Builder's Manual
This manual assumes you have either read the Schoolnet Moo player's manual (available on the Schoolnet gopher and web site), you have completely gone through the courses taught by tutor (at the time this tutorial is being written tutor is not completely finished) or you are knowledgeable of all the basic moo commands. These basic commands include say, page, @who, @where, whisper, @move, @join and emote. This manual will explain much of what is required to pass your programmer's test with the exception of using the editors.

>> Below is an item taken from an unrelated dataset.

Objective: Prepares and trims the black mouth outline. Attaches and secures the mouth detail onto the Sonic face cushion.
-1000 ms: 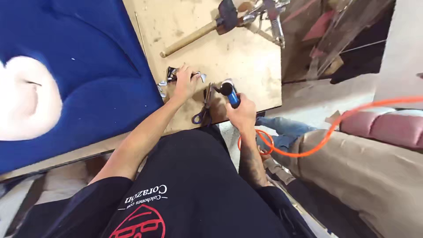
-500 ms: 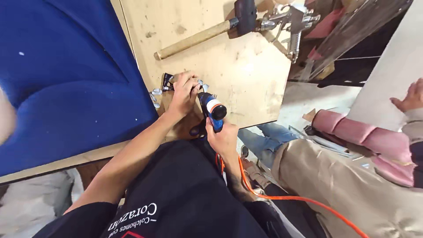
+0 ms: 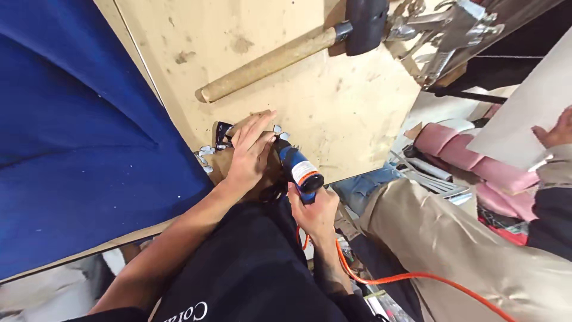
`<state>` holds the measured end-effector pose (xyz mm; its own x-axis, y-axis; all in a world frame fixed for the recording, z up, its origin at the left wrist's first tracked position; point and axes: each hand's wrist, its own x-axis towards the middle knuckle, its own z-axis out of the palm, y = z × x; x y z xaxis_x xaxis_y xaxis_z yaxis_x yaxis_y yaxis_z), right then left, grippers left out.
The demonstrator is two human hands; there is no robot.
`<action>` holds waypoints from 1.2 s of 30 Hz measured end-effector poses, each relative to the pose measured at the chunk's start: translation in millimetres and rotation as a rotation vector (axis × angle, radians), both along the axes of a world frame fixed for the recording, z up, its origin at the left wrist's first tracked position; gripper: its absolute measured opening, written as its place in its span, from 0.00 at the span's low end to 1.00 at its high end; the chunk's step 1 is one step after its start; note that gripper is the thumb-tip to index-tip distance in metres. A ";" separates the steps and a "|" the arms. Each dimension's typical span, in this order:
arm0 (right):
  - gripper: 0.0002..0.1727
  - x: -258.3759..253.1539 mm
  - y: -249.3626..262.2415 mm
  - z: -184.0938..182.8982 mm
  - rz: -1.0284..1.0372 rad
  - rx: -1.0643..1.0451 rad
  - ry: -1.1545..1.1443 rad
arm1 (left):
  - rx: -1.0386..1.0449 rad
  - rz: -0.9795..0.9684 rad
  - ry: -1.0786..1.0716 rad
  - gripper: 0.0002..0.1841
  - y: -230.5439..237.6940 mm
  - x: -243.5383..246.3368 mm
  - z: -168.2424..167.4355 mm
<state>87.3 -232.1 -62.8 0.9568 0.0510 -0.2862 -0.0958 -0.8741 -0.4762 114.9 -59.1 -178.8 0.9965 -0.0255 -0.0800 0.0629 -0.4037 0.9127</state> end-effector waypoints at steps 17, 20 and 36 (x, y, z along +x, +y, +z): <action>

The distribution of this document is unlimited as long as it remains unmodified from its original state. This manual was being designed with Schoolnet Moo in mind. Some commands may not work or may be different on other MOOs. This is version 1.0 of this documentation.
INTRODUCTION
Throughout this document I will enclose command which can be typed or the syntax of commands in quotes ('). These are only to help you distinguish a command from the text and are not to be typed.
Many of the commands introduced in this section will not be accessible to you until you have received your Builder's Permit. For more information on receiving one read the next section entitled 'Before you begin'.
All MOOs are based around objects. Each object on the moo is allotted a number, which is used to represent it. All object numbers begin with a # prefix. An example of a valid object number would be '#1'. Everything on the moo is an object from a player to a sign. On a moo every piece of code (a verb) and every property (which is used to store data) are all on objects.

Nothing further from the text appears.